At the time of writing, the world is being ravaged by the COVID-19 pandemic.

The U.S. has suffered record jobless claims numbering in the millions. Stock markets globally have had some of their fastest and sharpest declines in history, with the S&P 500 collapsing 35% in one month alone.

Meanwhile governments and reserve banks are launching unprecedented and coordinated monetary and fiscal stimulus packages worth trillions of dollars.

Now more than ever, investors need to keep a close eye on their investments, delving into more detail than they might usually do. Now is not the time to sit by passively as markets get whipsawed and unprecedented stimulus packages are being deployed.

The flow of stimulus measures as well as government policies (like border controls) are impacting different stocks in different ways and this is starting to show up in some very interesting dynamics which might provide a clue as to how the big professional firms are positioning their portfolios.

Everything Is Not As It Seems

It’s not enough to simply look at the closing prices for the day or week to make an assessment of what’s happening in the market.

Intraday performance is just as important, offering clues as to what may be going on under the hood.

On February 19th the S&P 500 hit its intraday high.

Over the course of the next six weeks it plummeted 35.4% before rebounding slightly to finish down 25%.

What’s interesting is not the final number, but what happened in the markets during each trading day.

If you delved into the data, you’d see that most of the selling over the six week period actually occurred at the open which saw the largest price declines.

It was so consistent that you could buy at the open and sell at the close every day and rather than a 25% loss after six weeks, you’d have made almost 5%!

What this means is that many investors were gripped with fear and panic and rushed to sell at the open, but this was being absorbed by buyers in sufficient amounts to push prices back up by the close.

The best way to see this in action is by comparing Accumulation/Distribution to the On Balance Volume of an index fund, such as the SPY (which tracks the S&P 500).

Accumulation/Distribution vs On Balance Volume

If you were to look at the On Balance Volume over the past six weeks, you would see it match the market’s price action – i.e. it would rise and fall roughly the same way the S&P 500 did.

This is because On Balance Volume only considers whether prices closed higher or lower from the previous day and does not concern itself with what happens on an intraday basis.

For example, if the SPY was at 280 today, opened at 230 tomorrow, but ended up closing at 278, the On Balance Volume would signal a big drop due to so much volume and such a small price decline.

In contrast however, the accumulation/distribution graph considers what happens during the day as well.

Using the previous example, it means that the accumulation/distribution graph would go higher, as there was a drop of $50 at the open, but it recovered to close at only a $2 drop.
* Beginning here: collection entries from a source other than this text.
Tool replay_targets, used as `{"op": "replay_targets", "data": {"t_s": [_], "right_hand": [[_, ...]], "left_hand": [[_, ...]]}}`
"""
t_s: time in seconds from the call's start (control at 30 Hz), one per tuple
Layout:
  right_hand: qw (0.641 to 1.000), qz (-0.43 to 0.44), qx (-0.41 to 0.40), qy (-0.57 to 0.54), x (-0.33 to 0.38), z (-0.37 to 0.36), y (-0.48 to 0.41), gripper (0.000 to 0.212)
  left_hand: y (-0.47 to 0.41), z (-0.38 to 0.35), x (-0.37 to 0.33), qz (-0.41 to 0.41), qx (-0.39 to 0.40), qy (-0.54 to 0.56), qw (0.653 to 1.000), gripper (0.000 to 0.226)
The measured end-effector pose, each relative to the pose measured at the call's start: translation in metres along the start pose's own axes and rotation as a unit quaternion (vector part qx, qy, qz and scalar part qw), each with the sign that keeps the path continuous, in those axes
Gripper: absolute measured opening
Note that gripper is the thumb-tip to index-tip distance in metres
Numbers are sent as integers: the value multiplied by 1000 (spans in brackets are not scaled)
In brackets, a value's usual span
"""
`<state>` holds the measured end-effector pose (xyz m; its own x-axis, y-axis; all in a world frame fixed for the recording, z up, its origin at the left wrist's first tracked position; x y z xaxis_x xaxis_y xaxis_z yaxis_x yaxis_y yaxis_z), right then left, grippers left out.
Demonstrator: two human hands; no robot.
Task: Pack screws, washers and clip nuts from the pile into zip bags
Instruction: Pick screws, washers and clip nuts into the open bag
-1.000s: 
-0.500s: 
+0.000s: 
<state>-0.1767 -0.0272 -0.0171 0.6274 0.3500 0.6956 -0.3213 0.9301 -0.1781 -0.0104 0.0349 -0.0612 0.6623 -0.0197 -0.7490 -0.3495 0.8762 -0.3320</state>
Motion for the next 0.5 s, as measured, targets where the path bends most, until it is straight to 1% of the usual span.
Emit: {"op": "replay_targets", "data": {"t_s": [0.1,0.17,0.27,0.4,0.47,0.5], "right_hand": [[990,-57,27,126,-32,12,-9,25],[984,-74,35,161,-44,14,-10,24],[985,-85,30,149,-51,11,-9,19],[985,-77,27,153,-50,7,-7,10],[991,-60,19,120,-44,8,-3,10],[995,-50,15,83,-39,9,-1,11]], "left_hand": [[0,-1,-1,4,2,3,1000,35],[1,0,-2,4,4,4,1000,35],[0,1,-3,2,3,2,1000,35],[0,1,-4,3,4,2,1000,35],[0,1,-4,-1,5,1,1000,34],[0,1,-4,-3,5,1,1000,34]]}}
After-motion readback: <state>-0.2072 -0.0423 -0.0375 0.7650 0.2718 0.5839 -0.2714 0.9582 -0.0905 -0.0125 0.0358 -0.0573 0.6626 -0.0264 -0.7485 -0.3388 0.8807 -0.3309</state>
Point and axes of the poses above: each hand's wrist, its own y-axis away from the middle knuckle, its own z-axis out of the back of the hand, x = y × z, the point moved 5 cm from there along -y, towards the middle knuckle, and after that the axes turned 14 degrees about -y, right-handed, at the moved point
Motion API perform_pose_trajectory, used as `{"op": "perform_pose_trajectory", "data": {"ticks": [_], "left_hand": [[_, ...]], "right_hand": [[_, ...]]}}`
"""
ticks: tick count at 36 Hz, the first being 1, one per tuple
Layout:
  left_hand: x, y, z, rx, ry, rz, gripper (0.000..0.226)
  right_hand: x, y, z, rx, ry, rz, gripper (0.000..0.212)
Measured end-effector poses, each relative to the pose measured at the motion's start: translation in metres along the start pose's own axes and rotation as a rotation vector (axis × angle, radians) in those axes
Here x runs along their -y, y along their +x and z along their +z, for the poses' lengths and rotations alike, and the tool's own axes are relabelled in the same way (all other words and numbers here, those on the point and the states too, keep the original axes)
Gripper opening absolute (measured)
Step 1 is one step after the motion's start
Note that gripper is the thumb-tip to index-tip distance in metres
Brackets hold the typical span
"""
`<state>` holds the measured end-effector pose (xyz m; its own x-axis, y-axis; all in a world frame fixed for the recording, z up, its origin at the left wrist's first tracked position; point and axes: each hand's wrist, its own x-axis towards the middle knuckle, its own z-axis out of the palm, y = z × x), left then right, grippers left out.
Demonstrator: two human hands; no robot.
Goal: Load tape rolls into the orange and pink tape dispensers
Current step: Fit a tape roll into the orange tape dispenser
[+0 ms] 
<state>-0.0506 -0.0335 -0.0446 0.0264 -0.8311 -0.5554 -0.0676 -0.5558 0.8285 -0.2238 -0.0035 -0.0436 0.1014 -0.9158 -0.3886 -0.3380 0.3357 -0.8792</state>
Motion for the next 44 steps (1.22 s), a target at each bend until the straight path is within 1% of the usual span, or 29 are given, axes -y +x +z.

This indicates significant accumulation and is considered a very bullish signal.

If we were to review the performance of the SPY over the past six weeks, in light of what we’ve just learned, we can see the price has gone from about 335 in February to about 275 in mid-April.
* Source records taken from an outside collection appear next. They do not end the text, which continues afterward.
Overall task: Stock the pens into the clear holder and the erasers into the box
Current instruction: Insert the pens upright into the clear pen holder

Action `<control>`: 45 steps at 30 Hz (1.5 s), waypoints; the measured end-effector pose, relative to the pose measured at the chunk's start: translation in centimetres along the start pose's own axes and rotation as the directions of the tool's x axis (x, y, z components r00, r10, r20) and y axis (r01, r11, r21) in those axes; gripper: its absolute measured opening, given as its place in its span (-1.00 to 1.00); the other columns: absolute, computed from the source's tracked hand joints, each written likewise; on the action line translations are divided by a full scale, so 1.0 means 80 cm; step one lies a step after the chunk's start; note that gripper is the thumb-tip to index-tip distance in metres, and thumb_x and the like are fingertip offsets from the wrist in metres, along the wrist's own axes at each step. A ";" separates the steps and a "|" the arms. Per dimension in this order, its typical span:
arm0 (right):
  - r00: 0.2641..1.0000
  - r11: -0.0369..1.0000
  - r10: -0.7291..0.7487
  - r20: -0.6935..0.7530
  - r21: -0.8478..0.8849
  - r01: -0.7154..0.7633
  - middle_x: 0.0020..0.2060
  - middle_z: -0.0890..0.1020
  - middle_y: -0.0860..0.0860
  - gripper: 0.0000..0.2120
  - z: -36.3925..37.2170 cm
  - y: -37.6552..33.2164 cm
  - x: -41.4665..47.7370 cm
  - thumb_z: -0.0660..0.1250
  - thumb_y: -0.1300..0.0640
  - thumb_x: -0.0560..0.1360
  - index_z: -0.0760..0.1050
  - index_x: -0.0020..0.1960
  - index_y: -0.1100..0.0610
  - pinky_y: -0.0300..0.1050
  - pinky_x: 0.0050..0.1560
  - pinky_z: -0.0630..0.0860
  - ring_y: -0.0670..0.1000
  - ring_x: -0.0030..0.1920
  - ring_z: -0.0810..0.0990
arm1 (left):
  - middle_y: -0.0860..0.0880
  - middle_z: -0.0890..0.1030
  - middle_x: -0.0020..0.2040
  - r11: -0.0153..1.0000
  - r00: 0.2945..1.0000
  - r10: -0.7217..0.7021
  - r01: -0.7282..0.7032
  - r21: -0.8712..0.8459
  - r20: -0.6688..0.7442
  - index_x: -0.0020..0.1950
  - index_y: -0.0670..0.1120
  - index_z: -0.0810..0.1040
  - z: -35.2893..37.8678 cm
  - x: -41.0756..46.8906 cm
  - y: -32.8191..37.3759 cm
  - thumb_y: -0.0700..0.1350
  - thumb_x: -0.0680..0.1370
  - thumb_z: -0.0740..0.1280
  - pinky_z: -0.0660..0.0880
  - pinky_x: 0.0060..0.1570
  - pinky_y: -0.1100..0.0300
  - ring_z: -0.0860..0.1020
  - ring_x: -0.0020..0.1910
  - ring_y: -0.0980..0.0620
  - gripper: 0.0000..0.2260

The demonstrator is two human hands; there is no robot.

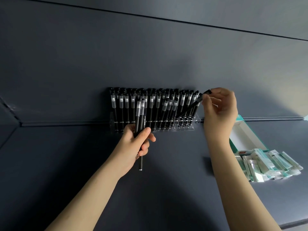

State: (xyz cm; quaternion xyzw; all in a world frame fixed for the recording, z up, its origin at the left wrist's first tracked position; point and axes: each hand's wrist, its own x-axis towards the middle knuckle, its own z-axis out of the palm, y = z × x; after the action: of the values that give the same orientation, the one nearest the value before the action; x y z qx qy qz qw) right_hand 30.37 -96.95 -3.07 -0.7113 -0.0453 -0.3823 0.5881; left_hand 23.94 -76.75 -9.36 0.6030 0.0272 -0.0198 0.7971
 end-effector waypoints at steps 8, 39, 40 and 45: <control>0.985 0.975 -0.090 0.149 -0.188 0.117 -0.15 0.62 -0.09 -0.83 0.013 0.010 -0.006 0.39 0.26 0.51 0.50 0.02 0.04 -0.33 -0.07 0.50 -0.20 -0.18 0.59 | 0.00 0.58 -0.26 0.996 0.997 0.034 -0.038 -0.075 -0.063 0.03 -0.17 0.45 -0.003 0.002 0.002 -0.17 0.61 0.29 0.31 -0.44 0.26 0.40 -0.38 0.08 -0.92; 0.776 0.891 0.239 0.583 0.186 -0.414 -0.25 0.59 -0.09 -0.97 -0.009 -0.009 -0.019 0.40 0.24 0.53 0.56 -0.04 0.16 -0.24 -0.10 0.49 -0.09 -0.19 0.53 | -0.11 0.71 -0.02 0.994 0.990 0.097 -0.092 -0.059 0.100 0.19 -0.16 0.49 0.069 0.011 0.026 -0.24 0.63 0.23 0.55 -0.25 0.24 0.65 -0.21 0.03 -0.84; 0.778 0.883 0.244 0.579 0.199 -0.425 -0.25 0.60 -0.07 -0.96 -0.010 -0.009 -0.019 0.39 0.26 0.53 0.55 -0.05 0.17 -0.24 -0.10 0.49 -0.09 -0.20 0.54 | -0.11 0.71 -0.02 0.994 0.989 0.102 -0.098 -0.044 0.104 0.19 -0.14 0.49 0.069 0.012 0.026 -0.23 0.63 0.23 0.56 -0.22 0.23 0.67 -0.17 0.01 -0.85; 0.914 0.863 0.216 0.343 0.370 -0.343 -0.25 0.61 0.01 -0.83 -0.020 -0.003 -0.005 0.35 0.34 0.54 0.46 0.05 0.13 -0.13 -0.07 0.56 -0.01 -0.22 0.59 | -0.11 0.71 -0.04 0.997 0.997 0.081 -0.081 -0.004 0.009 0.09 -0.18 0.51 0.057 0.019 0.016 -0.16 0.61 0.28 0.60 -0.18 0.14 0.69 -0.12 -0.10 -0.89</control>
State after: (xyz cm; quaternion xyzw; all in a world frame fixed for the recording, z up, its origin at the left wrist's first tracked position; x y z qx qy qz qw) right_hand 29.21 -98.14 -3.09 -0.6141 -0.1077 -0.1645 0.7643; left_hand 25.66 -80.81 -6.97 0.6020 -0.0009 0.0098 0.7984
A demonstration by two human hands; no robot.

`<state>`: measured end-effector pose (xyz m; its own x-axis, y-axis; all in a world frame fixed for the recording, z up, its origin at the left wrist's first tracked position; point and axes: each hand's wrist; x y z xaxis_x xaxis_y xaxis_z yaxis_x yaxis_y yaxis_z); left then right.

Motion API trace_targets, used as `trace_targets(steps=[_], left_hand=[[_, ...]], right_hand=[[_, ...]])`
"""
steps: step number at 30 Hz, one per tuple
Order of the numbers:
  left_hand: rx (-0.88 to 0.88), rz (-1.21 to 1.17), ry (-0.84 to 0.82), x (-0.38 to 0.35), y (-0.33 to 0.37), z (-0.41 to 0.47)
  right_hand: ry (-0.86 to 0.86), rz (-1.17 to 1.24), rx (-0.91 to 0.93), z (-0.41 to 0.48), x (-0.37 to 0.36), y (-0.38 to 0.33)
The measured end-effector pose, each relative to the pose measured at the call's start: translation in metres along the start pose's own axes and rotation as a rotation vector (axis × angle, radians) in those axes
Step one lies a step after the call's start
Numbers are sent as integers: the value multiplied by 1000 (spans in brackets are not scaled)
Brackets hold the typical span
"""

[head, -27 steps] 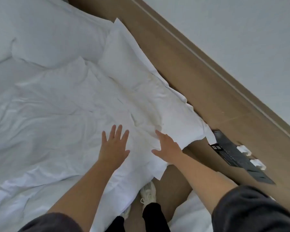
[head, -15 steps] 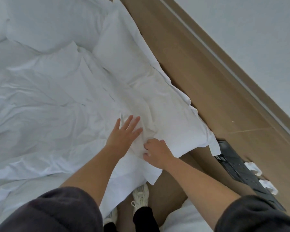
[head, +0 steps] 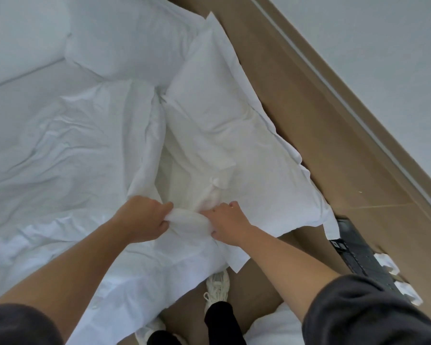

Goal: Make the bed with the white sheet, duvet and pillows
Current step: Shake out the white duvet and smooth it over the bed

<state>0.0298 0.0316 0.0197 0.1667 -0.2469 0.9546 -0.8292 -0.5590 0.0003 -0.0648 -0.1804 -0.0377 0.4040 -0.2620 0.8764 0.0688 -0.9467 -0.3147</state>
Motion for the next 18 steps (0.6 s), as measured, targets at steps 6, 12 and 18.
trace_targets(steps=[6,12,18], left_hand=[[42,-120,59,1,-26,-46],[-39,-146,262,-35,-40,-79],[-53,-202,395,-48,-42,-101]], right_hand=[[195,182,-377,23,-1,-14],[97,716,-629,55,12,-34],[135,579,-780,71,-7,-44]])
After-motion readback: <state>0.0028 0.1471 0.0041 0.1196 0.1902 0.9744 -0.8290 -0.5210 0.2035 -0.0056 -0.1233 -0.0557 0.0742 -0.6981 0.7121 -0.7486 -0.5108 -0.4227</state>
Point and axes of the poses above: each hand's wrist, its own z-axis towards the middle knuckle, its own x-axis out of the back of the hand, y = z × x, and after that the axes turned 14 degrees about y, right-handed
During this time the On Balance Volume fell significantly as well, closely mirroring the price action of SPY.

Looking at the accumulation/distribution graph paints a very different picture. After an initial small dip it actually went up and appears to be in a slight uptrend. This indicates significant accumulation occurring as investors buy up shares that fall heavily at the open.

Image Credit: Tom Bowley

This is a very important signal to keep in mind. When looking at other instances in the past, whenever Accumulation/Distribution diverged from On Balance Volume, there was usually a rapid acceleration to the upside.

This happened several times to the SPY over the past 5 years. By paying attention to this relationship investors can get a very useful insight as to whether a selloff is sustainable or not.
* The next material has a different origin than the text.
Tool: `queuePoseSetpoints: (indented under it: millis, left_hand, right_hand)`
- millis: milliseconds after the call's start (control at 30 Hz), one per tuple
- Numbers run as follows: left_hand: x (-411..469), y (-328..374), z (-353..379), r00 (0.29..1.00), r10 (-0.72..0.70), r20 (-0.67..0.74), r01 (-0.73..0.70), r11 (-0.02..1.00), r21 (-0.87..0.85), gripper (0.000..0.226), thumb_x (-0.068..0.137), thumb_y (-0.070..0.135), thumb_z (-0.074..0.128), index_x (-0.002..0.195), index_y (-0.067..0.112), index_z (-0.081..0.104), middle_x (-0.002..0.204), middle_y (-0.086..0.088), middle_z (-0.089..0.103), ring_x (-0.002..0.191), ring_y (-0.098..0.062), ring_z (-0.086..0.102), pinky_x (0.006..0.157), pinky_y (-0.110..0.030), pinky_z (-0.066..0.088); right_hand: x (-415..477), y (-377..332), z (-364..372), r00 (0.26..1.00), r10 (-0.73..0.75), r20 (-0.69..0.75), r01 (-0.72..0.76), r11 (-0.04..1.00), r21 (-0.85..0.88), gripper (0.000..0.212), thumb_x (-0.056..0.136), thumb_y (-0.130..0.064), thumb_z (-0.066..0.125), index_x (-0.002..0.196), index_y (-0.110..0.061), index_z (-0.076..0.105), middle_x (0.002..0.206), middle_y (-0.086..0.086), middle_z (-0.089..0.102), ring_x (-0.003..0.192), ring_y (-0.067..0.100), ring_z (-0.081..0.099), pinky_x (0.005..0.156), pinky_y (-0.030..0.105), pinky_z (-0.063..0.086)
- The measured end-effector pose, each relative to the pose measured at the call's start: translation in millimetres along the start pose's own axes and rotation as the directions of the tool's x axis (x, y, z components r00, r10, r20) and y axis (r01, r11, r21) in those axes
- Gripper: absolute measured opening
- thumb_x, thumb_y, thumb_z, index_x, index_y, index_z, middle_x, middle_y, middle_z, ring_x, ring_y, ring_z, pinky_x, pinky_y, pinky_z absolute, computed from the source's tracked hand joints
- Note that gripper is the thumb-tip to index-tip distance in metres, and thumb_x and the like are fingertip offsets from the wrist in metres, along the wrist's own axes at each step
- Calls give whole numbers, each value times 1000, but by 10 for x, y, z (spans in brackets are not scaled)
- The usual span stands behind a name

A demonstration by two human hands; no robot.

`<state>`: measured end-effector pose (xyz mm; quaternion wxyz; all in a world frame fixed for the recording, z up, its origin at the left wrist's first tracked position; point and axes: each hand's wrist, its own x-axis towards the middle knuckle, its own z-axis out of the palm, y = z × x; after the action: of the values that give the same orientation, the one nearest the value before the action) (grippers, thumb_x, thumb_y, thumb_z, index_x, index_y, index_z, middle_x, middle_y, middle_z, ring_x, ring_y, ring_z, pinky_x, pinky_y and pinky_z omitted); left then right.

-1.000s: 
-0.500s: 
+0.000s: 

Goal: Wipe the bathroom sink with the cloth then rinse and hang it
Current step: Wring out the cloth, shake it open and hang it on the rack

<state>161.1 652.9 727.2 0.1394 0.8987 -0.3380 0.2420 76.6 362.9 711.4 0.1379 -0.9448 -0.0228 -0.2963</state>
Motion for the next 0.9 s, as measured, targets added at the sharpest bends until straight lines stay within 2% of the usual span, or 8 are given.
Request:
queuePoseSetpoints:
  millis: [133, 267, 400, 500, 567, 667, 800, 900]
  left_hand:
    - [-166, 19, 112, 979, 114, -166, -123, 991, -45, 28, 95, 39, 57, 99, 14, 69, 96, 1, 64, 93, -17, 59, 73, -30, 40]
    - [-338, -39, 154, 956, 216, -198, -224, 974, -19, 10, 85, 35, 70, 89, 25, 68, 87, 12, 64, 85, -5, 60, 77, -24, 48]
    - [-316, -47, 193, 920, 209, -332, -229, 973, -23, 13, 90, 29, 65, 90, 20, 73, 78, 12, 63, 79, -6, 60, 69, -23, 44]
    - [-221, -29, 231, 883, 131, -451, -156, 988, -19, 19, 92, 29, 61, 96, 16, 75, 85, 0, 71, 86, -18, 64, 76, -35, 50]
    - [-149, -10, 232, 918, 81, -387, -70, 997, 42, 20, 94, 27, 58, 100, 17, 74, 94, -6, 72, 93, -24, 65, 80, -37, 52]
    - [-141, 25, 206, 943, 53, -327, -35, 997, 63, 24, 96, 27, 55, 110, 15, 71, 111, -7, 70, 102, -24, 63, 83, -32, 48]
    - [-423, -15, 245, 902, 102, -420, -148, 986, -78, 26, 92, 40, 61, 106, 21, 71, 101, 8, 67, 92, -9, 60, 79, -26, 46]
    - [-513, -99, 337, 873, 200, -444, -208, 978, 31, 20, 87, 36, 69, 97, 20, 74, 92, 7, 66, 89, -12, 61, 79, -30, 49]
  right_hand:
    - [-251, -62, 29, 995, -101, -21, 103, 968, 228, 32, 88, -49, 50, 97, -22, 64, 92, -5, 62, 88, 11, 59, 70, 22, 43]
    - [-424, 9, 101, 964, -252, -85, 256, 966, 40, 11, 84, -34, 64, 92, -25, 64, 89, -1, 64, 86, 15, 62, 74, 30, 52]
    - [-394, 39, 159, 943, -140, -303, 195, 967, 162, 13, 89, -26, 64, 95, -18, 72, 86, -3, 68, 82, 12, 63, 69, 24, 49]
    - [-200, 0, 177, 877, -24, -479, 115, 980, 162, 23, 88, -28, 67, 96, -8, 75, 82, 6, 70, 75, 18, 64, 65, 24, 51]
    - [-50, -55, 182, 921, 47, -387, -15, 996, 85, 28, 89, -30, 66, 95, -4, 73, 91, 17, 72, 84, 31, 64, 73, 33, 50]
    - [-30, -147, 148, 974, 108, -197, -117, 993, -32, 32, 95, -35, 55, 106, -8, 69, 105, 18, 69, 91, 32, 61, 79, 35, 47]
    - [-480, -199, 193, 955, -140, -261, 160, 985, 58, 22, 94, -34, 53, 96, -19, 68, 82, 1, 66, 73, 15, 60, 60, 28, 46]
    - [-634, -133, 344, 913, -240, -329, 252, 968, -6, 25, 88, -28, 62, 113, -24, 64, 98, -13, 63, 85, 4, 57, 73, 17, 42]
When we look at a stock like BA, we can see that as price has fallen, so too has On Balance Volume and the Accumulation/Distribution line.

I wouldn’t be surprised to see BA continue to underperform the S&P 500 here.

Conclusion

On Balance Volume considers closing prices only, while Accumulation/Distribution also factors in intraday performance.

By comparing the two, investors can get an idea of whether the intraday price action is signalling that accumulation is occurring – a bullish signal for stocks.

While no technical signal is guaranteed to always be right, contrasting Accumulation / Distribution to On Balance Volume shows a strong correlation between price performance and divergence.

By looking at situations where extreme divergence occurs, investors can use that as an insight into whether any selloff is likely to be sustained and then position themselves accordingly.

Trade safe!

Disclaimer: The information above is for educational purposes only and should not be treated as investment advice. The strategy presented would not be suitable for investors who are not familiar with exchange traded options. Any readers interested in this strategy should do their own research and seek advice from a licensed financial adviser.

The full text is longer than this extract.